- _Problem statement_
The stretch from the line with "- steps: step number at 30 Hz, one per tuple" through the line with "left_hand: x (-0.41" in the records below: write it out exactly, and nothing else.

- _The data_
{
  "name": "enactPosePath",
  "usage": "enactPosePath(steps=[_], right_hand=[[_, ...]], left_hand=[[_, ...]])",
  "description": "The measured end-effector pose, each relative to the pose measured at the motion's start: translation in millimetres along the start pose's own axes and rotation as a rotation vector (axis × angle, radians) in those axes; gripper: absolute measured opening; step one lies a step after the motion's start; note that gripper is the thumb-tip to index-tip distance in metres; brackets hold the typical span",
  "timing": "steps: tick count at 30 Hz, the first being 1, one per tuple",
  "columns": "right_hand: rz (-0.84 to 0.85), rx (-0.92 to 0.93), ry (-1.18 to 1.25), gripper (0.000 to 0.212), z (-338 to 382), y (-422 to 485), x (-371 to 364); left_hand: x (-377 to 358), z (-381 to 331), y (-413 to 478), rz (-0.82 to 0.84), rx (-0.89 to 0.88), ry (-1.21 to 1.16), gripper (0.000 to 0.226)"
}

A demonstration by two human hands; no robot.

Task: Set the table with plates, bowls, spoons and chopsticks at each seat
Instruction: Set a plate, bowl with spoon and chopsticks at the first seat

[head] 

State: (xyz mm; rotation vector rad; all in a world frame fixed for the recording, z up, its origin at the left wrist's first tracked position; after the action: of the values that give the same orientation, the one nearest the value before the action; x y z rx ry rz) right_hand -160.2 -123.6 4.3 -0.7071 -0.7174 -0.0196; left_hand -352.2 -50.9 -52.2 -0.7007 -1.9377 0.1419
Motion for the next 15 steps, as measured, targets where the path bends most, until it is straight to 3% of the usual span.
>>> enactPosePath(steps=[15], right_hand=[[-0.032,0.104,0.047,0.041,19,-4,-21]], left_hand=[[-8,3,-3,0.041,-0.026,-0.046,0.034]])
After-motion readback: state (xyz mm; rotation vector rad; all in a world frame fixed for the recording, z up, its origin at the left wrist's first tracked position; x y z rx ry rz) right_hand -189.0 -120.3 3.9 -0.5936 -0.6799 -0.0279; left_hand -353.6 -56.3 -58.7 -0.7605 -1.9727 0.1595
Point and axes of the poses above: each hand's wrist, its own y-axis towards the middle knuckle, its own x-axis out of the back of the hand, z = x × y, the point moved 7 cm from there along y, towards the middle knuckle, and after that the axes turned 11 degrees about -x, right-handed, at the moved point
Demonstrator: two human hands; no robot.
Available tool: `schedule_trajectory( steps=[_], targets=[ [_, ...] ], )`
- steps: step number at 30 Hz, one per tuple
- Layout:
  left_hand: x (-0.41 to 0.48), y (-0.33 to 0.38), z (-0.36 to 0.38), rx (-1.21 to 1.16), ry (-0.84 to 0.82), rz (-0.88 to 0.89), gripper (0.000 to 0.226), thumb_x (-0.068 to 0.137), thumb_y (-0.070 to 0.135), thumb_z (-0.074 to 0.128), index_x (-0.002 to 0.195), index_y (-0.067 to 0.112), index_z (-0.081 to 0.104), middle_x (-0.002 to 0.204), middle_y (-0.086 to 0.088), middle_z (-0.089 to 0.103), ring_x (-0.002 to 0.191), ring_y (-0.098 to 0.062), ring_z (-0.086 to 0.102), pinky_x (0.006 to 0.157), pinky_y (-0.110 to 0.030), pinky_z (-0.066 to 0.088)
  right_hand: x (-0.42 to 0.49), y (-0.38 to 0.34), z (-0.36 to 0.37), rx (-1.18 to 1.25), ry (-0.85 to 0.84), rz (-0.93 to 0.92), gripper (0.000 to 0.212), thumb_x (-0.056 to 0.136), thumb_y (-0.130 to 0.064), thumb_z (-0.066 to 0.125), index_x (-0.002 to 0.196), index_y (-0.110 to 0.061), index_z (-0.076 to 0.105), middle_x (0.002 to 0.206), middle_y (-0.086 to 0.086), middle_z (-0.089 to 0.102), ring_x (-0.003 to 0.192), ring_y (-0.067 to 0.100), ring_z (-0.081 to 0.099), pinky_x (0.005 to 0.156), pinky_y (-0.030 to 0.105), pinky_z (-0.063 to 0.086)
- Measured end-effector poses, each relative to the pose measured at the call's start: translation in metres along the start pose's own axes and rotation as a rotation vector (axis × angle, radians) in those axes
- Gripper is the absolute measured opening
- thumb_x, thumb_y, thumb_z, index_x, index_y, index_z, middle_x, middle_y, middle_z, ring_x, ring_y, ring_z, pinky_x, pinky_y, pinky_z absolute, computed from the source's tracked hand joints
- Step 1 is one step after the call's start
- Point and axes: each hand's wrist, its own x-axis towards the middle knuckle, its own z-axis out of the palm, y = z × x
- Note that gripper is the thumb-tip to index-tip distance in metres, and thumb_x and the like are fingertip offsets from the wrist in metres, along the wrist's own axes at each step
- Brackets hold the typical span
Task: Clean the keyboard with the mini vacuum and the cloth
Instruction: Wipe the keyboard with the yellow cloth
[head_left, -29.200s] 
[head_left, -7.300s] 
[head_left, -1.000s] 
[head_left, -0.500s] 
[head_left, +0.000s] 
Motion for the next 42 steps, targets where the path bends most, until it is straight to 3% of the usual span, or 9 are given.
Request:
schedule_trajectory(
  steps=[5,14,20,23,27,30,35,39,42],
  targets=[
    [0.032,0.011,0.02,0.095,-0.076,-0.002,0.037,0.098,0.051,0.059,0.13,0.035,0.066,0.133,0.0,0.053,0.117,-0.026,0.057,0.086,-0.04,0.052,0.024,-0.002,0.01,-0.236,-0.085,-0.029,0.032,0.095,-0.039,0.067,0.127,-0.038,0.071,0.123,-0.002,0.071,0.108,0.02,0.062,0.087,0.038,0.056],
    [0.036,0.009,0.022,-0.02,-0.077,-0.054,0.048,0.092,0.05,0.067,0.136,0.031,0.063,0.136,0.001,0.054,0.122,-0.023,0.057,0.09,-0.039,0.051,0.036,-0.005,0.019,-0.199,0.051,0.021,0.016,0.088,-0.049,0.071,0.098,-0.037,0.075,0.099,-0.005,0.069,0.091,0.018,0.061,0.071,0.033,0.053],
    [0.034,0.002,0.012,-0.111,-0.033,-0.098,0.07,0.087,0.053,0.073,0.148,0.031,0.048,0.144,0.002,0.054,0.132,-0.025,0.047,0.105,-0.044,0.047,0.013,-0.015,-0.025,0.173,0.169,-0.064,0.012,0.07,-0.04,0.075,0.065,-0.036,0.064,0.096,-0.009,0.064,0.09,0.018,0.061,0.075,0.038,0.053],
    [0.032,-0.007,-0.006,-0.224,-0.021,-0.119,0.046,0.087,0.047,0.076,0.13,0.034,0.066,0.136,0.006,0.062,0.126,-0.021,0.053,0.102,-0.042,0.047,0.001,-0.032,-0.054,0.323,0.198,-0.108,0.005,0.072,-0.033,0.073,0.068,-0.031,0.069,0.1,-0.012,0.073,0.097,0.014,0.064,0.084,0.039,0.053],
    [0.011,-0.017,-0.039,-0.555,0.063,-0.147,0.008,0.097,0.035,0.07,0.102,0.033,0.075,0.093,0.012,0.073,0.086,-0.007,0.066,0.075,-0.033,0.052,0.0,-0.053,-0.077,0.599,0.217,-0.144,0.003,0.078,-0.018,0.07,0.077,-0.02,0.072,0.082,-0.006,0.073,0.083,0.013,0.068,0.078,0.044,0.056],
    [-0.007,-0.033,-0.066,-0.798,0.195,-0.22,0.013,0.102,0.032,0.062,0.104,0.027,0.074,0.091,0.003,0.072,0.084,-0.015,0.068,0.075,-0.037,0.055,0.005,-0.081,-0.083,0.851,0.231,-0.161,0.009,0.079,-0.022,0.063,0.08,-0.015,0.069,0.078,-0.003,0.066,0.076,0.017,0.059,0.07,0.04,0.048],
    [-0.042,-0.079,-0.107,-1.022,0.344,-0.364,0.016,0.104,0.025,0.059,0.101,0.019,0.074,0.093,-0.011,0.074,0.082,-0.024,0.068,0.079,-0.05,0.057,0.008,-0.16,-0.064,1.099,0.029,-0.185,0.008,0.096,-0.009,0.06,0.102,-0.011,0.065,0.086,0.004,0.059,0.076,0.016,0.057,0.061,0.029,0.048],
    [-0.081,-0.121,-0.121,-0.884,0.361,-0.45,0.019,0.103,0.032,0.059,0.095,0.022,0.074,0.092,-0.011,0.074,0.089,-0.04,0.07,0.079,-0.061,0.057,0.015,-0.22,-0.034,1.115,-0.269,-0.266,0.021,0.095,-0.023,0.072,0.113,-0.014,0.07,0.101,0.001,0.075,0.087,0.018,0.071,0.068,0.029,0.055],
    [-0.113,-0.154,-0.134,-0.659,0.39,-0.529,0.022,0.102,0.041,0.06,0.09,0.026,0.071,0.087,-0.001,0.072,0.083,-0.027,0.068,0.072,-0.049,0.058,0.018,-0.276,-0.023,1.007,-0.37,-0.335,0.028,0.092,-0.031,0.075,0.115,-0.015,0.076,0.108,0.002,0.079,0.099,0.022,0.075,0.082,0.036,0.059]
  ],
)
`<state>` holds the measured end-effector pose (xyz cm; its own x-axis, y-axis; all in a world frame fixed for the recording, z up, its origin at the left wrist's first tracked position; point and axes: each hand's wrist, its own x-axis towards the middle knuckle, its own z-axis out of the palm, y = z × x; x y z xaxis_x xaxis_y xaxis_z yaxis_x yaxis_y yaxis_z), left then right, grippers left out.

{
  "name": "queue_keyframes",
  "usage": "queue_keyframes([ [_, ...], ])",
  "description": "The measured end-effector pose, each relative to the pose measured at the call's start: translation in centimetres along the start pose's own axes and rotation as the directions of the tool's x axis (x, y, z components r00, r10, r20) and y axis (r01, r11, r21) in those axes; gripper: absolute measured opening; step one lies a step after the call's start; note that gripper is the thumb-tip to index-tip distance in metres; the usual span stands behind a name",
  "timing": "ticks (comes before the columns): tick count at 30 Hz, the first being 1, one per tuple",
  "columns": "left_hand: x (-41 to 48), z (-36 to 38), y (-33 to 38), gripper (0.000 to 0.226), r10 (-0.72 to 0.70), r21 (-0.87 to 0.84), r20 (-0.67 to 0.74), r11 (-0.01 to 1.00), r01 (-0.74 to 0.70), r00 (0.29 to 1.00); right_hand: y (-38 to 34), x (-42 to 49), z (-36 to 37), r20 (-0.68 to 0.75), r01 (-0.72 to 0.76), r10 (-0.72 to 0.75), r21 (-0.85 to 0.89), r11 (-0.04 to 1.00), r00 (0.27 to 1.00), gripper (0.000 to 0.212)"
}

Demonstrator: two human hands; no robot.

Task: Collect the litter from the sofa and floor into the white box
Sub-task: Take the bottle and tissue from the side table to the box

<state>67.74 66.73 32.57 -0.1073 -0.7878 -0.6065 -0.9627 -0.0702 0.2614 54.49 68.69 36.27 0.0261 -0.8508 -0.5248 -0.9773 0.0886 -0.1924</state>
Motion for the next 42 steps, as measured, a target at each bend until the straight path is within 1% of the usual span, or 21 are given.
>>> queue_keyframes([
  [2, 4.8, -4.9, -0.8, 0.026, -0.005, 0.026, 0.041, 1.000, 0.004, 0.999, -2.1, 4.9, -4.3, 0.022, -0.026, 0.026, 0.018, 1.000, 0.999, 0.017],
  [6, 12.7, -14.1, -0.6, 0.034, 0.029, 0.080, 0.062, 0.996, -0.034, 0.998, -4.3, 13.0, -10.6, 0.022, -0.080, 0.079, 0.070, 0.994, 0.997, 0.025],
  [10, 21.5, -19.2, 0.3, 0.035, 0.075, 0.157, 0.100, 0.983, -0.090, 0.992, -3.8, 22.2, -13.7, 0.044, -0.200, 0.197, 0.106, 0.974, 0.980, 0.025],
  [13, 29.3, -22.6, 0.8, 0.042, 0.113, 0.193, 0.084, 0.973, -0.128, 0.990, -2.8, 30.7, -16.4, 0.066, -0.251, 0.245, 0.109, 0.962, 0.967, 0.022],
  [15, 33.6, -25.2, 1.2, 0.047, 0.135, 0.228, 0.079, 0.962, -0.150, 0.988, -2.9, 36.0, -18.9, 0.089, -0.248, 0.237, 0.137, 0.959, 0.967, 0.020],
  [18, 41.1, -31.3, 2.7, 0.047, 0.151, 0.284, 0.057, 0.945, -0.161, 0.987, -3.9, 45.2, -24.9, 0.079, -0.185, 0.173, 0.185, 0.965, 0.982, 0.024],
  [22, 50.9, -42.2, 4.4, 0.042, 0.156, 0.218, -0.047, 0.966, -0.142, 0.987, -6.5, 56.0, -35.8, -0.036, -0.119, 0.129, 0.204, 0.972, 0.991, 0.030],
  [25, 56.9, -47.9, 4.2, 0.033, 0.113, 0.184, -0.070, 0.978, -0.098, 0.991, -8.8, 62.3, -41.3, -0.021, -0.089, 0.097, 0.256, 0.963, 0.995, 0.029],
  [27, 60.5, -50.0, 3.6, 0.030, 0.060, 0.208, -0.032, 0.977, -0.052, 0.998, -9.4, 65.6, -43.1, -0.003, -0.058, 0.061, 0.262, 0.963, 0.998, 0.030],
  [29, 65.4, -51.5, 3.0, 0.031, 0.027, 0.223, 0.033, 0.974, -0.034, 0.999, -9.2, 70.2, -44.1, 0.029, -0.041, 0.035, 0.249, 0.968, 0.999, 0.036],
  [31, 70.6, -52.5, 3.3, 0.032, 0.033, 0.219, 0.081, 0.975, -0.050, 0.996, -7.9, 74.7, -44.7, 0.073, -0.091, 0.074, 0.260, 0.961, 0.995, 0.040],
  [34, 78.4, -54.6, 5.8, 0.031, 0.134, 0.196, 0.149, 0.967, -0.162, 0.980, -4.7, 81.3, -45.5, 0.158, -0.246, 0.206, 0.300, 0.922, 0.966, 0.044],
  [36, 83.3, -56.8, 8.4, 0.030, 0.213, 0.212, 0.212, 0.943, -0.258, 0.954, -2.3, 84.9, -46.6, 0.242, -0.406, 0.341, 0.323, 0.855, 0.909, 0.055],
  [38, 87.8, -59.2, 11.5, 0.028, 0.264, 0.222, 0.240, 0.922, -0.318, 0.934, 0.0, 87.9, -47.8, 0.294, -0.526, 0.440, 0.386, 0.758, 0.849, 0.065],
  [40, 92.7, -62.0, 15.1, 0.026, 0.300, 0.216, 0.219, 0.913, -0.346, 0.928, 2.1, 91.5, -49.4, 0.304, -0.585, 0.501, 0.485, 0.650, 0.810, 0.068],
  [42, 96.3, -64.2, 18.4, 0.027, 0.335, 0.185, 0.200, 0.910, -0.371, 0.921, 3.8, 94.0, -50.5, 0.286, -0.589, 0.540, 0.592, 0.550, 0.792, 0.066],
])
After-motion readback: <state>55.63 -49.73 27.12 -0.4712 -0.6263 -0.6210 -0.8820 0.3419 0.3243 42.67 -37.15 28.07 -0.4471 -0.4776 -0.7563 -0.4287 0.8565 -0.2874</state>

- _Answer section_
- steps: step number at 30 Hz, one per tuple
- Layout:
  left_hand: x (-0.41 to 0.48), y (-0.33 to 0.38), z (-0.36 to 0.38), rx (-1.21 to 1.16), ry (-0.84 to 0.82), rz (-0.88 to 0.89), gripper (0.000 to 0.226), thumb_x (-0.068 to 0.137), thumb_y (-0.070 to 0.135), thumb_z (-0.074 to 0.128), index_x (-0.002 to 0.195), index_y (-0.067 to 0.112), index_z (-0.081 to 0.104), middle_x (-0.002 to 0.204), middle_y (-0.086 to 0.088), middle_z (-0.089 to 0.103), ring_x (-0.002 to 0.191), ring_y (-0.098 to 0.062), ring_z (-0.086 to 0.102), pinky_x (0.006 to 0.157), pinky_y (-0.110 to 0.030), pinky_z (-0.066 to 0.088)

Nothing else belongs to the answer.